【リセット】
浪江のある相双地区はサーフィンのメッカで四季を問わず全国からサーファーが集まる。
私が浪江に住み始めて数年経った頃、音楽仲間の誘いでサーフィンの世界大会でのLIVEに出させてもらった。
私を誘ってくれたのは、双葉に住んでいた「みーvo.」と言う人で、地元ではちょっとした有名人だった。
彼は50を過ぎてまだまだ現役のサーファーでミュージシャン。
自分で家も建てるし、車も直してしまう。
そんな、彼の作る曲には常に海があり、愛がある。
地震から3日目の朝、みーvo.さんから電話が来た。
彼は11日の夜に家族+1と飼っていた大型犬2匹と小型犬を連れて双葉を脱出したらしい。
車中泊しながら九州に向かうと言っていた。
私にも早く遠くに逃げたほうが良い。とアドバイスをくれたが何しろ燃料が入らない。
燃料の事を尋ねると
みーvo.さんのディーゼル車は灯油で走らせたらしい。
私は、ディーゼル車は灯油でも走ると言う事をこの時、初めて知った。
潤滑剤としてサラダ油を少々混ぜるといいとか、、、
安否確認の折に雑学がひとつ増えた。
日頃からサバイバルな生活を好んでいた彼は
「人生リセットだよ!リセット!」
と、明るい口調で言っていたが
これまで積み重ねてきた多くのモノを捨てての旅立ちは
相当辛かったろうと思う。
双葉、大熊、請戸、北泉、、、
相双の海で色々なイベントに誘ってもらい、一緒に歌わせてもらった。
本当にいつもいつも楽しかった。
みーvo.さんは
泳ぎが苦手な私に「サーフィンはイイよ。やりなよ」と言い、海の話をしてくれた。
海の話になると、みーvo.さんがなぜ、あんなにもストイックな生き方をしているのかなんとなくわかったような気がした。
怠けると自然のしっぺ返しにあうのだ。
海をよく知るみーvo.さんが海を甘く見る事は無かった。
生命の源である海は
時として命を奪いもする。
自然の脅威を知り、共に生きた先人の言い伝えが生きていれば守られる命がある。
しかし、そんな先人の知恵さえも生かされず、見切り発車で作られた原発。
その結果、放射能を方々に撒き散らしてしまった。
そして、地域に雇用と経済的な豊さをもたらした代償として残されたのは、人の住めなくなった土地。
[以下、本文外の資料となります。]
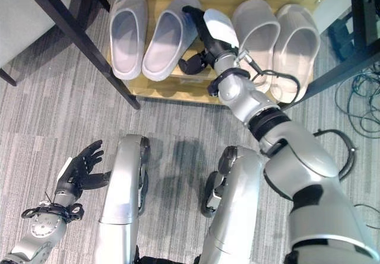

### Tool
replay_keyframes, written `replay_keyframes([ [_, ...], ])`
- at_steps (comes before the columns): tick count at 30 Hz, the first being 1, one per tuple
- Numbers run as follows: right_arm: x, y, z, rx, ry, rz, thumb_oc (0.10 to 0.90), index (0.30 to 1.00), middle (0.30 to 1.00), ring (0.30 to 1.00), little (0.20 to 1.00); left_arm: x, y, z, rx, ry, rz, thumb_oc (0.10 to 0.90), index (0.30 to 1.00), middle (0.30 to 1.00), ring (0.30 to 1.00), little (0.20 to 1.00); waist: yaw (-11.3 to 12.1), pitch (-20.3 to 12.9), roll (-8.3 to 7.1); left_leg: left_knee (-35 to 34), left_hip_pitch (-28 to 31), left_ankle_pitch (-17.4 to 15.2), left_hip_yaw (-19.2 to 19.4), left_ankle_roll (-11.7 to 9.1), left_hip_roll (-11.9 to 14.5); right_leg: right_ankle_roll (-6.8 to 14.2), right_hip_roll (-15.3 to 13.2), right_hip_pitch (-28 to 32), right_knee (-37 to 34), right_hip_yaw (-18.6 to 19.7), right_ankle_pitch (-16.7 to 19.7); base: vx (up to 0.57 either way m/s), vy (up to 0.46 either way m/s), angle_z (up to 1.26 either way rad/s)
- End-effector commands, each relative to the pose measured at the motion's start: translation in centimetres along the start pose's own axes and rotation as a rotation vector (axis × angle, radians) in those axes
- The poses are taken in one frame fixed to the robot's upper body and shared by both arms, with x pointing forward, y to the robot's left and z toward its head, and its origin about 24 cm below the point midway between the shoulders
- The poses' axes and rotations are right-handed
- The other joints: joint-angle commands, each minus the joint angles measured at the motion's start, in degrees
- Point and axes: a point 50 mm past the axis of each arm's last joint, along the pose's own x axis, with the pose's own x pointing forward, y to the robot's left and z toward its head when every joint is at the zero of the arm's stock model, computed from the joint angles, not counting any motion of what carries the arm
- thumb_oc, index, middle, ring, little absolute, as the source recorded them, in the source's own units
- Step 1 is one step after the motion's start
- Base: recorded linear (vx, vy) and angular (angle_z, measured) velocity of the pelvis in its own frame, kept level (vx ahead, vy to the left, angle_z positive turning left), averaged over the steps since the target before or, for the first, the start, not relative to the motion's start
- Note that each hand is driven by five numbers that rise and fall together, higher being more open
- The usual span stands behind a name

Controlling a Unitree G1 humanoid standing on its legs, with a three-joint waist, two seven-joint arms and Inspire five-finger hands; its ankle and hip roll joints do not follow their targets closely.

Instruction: Arrange the slippers neatly on the shoe rack.

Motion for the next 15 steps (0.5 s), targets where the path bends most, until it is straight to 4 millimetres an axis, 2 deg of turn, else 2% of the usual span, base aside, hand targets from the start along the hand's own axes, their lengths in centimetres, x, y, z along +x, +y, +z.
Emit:
replay_keyframes([
  [1, 2.09, -6.2, 2.08, -0.086, -0.07, -0.174, 0.8, 0.9, 0.9, 0.9, 0.9, 0.14, -1.09, 2.74, -0.01, -0.151, -0.096, 0.8, 0.9, 0.9, 0.9, 0.9, 3.65, -2.07, 1.78, -6.79, -5.0, 2.57, -0.83, 0.55, -5.0, -4.78, -3.72, 1.7, 2.82, 2.38, -4.03, 0.0, 0.0, 0.0],
  [6, 2.16, -6.98, 2.32, -0.094, -0.078, -0.23, 0.8, 0.9, 0.9, 0.9, 0.9, 0.15, -0.99, 2.74, -0.016, -0.15, -0.082, 0.8, 0.9, 0.9, 0.9, 0.9, 3.4, -2.07, 1.59, -6.97, -5.0, 2.36, -0.97, 0.45, -4.75, -4.96, -3.61, 1.7, 2.66, 2.27, -4.09, 0.0, 0.0, 0.0],
  [15, 1.89, -6.56, 2.1, -0.032, -0.053, -0.306, 0.8, 0.9, 0.9, 0.9, 0.9, 0.12, -0.8, 2.64, -0.028, -0.149, -0.036, 0.8, 0.9, 0.9, 0.9, 0.9, 2.5, -2.07, 1.9, -6.82, -5.0, 2.53, -0.73, 0.58, -4.7, -5.13, -3.46, 1.7, 2.56, 2.09, -4.24, 0.0, 0.0, 0.0],
])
7/4に一時帰宅の為、浪江に帰ったのだが、皮肉な事に人の住まなくなった町には、緑が生き生きと育ち、花は咲き乱れ、鳥の声は遠くまでこだましていた。
私は、人の居なくなった浪江町を見て回り思った。
人は地上で一番迷惑な生き物なのかもしれない。
地球に生かしてもらっているんだと言う事を忘れて
我が物顔で母なる地球を穢していると。
自然に対する「恐れ」と「愛」を忘れ、「奢り」と「願望」で騙し騙される世の中。
それが、現在私達が暮らす世界。
福島の原発事故をきっかけに人は本気で考えを改めなければ、必ずまた同じ事が繰り返される。
その為には、まず原発に頼った生活から脱しなくてはならない。
この際少々の不便さは甘んじて受けよう。
to be continued...
p.s.
海を愛したみーvo.さんの自宅は
東京電力福島第一原子力発電所から4km程の緑豊な場所にある。
4月に入ってからチャリティーソングを作ったと連絡があった。
どうやら、彼のリセットは順調にいっているみたいだ。